Wednesday, March 16, 2011

Benghazi as the new Barcelona

Pepe Escobar is without doubt the best columnist of Asia Times Online, the eclectic Hong Kong e-magazine. He's also the only one which can be considered a leftist. His articles are quite a good read and are often informally translated to Spanish in sites like Rebelión. 

Today he discusses the two hotter processes of the Arab Revolution, Bahrain and Libya, in an article entitled The house of Saud 'liberates' Bahrain.

Some excerpts:

These two paragons of equanimity - the House of Saud and the Sunni al-Khalifa dynasty - have just helped to reconfigure a peaceful mass movement towards a constitutional monarchy in Bahrain into a full-fledged revolution. 

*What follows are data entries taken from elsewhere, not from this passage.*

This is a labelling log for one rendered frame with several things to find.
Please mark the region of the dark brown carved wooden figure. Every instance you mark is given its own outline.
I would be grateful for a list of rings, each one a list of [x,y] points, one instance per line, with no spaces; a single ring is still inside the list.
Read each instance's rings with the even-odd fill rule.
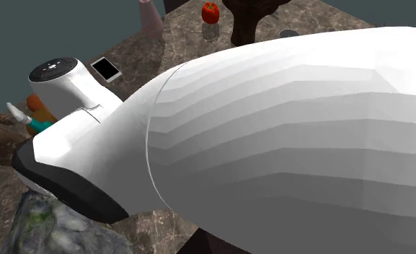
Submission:
[[[274,13],[279,6],[291,0],[222,0],[224,6],[234,16],[231,43],[236,46],[255,42],[258,22]]]

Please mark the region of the white phone with black screen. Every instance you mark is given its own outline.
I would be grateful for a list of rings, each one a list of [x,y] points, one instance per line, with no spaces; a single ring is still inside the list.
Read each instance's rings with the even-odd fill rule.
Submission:
[[[122,75],[122,72],[104,56],[92,62],[90,66],[108,83]]]

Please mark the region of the pink vase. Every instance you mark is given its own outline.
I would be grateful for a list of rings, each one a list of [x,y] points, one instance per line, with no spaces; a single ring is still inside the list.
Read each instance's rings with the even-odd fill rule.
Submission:
[[[138,0],[141,15],[142,30],[149,39],[160,39],[163,33],[163,23],[152,0]]]

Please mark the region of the orange rounded object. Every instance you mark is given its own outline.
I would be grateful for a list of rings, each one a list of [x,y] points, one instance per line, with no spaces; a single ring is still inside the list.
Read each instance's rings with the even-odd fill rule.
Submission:
[[[50,113],[50,111],[44,106],[40,98],[36,95],[30,95],[27,98],[27,106],[32,111],[30,116],[39,122],[48,121],[55,123],[58,120]]]

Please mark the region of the grey mossy rock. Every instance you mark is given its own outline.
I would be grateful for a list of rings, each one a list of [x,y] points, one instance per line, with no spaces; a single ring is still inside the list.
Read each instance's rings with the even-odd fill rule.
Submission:
[[[22,194],[0,254],[133,254],[132,245],[60,201]]]

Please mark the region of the brown rough wooden object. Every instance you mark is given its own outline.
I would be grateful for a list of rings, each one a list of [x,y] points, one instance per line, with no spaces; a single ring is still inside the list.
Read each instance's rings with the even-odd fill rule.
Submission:
[[[18,123],[11,113],[0,113],[0,165],[11,166],[16,148],[30,138],[25,125]]]

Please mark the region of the teal-handled tool with white tip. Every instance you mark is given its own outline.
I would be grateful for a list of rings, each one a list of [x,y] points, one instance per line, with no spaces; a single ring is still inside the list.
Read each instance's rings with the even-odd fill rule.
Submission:
[[[25,115],[21,110],[16,108],[13,104],[10,102],[6,103],[6,106],[9,110],[9,112],[14,116],[14,118],[20,122],[28,125],[30,128],[34,129],[38,133],[44,131],[45,129],[51,127],[53,124],[50,121],[44,121],[40,122],[35,120],[34,118]]]

Saudi Arabia could not have invaded Bahrain without Washington's assent...

Western elites are staging just an illusion of action in Libya.

The West really doesn't care much about a bunch of kids with guns in Libya, those that have been grabbing a Kalashnikov and wrapping a keffiyah (checkered scarf) around their heads, rushing to the front in sports utility vehicles to fight for a better life. Yet this is Homage to Catalonia revisited, George Orwell on the Spanish Civil War, with Benghazi as the new Barcelona - an outburst of revolutionary fervor that may be crushed by the heavy weaponry of a northern African neo-fascist army. 

Ah, and, if you are a Pakistani mercenary measuring above 1.75 m., the House of Khalifa wants you... to kill, beat and torture the citizens of Bahrain. 

4 comments:

  1. "Saudi Arabia could not have invaded Bahrain without Washington's assent..."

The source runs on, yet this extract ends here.